“Then you have been free to dally with your new slave girl, my lord. I can see it has done you good,” Jonah told him. “You appear more at ease than you have in many months. Your responsibilities weigh heavily upon you, I know. I am delighted that you have someone with whom you can enjoy life, my lord.”
“Jonah, it is a miracle. I am once again able to enjoy taking pleasures with a woman! You know that ever since I had that dream where that wretched faerie woman cursed me, I have not been able to do so. Anora’s whips could arouse my manhood but even her most skillful abuse could not cause me to enjoy pleasures. But with Shifra it is all different! Ah, Jonah,” the emperor gushed, “she is beautiful and kind and sweet, yet she is intelligent. She seems to exist merely to please me and make me happy.

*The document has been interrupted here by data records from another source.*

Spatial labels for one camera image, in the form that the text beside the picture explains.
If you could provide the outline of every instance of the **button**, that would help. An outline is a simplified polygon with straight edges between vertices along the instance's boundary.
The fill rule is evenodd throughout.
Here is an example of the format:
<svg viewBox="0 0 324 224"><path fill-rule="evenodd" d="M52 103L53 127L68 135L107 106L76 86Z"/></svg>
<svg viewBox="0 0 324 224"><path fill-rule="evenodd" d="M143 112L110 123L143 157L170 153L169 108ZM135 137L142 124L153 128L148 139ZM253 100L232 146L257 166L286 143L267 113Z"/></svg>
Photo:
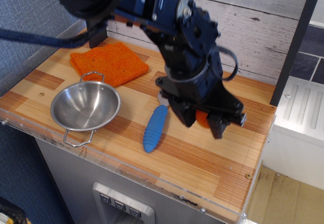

Over these last few days I have offered her whatever she wanted to show my satisfaction with her but she refuses to take anything from me. She asks only to be allowed to be with me. How different is that from my two wives? Both are always eager for some new acquisition. And what one wants the other must have or I am allowed no peace in my own house.”
“But the lady Vilia is the mother of your children, my lord, and she has always had your best interests at heart,” Jonah murmured. “And you loved the lady Anora enough to ask the lady Vilia’s permission to marry her.”
“I don’t want either of them any longer!” the emperor declared forcefully. “What can I do, Jonah, to get rid of them without the people thinking badly of me? I want to free my sweet Shifra and marry her. I want to make her my empress! Think, Jonah! Think!”
“My lord, this is a serious decision that you propose making,” Jonah said softly. “With the lady Anora, while she will protest mightily, the solution is a simple one. I believe she would be content owning her own Pleasure House in The City. If you can arrange that along with the license to operate it in her name, if you will settle an outrageous amount of gold upon her, if she may keep her villa with its farm in the Outlands province, along with all the jewels and other luxuries you have settled upon her and if she may take her servants and slaves with her, I believe she could be persuaded to allow a divorce especially if no fault in the matter was laid at her door.
“And while I have always been respectful of the lady, I have also felt she was your bête noire, my lord. You will lose naught by ridding yourself of her. But the matter of the lady Vilia is another thing altogether, my lord. She is the mother of your children and is greatly respected among the people. You must think on this most carefully before you decide to move forward,” Jonah advised.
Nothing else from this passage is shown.